Lors de sa dernière réunion, les 21 et 22 novembre, le Conseil avait abordé la question du financement de l’enseignement. Sur la foi de déclarations en off, la presse marocaine avait alors rapporté qu’il était proposé de mettre fin à la gratuité totale de l’enseignement public.
Une nouvelle qui a choqué les Marocains, obligeant le Conseil à publier une mise au point : « L’enseignement dans le préscolaire, le primaire et le secondaire collégial (4 à 15 ans) restera bien gratuit », assure-t-il.
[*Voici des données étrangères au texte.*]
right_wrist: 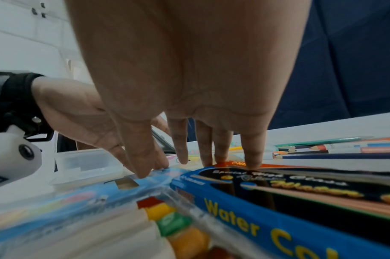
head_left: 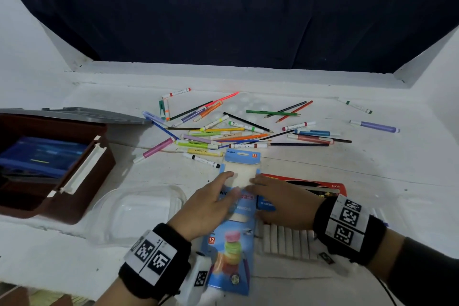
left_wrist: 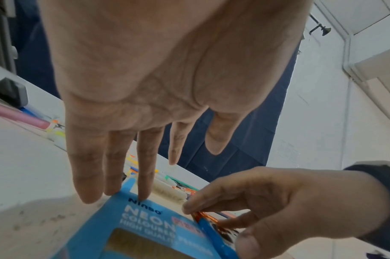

En revanche, à partir du lycée (secondaire qualifiant) et jusqu’à l’université, les membres du Conseil proposent que les familles « aisées » s’acquittent des frais d’inscription, « une forme de solidarité nationale » dont le montant n’a pas encore été fixé mais qui « ne correspond pas au coût réel des études ».
Les familles nécessiteuses – elles seront identifiées ultérieurement – seront exonérées. « L’État ne privera personne de la possibilité de poursuivre ses études après l’enseignement obligatoire pour des raisons financières, si [les élèves et étudiants] disposent des compétences et acquis requis », assure le communiqué.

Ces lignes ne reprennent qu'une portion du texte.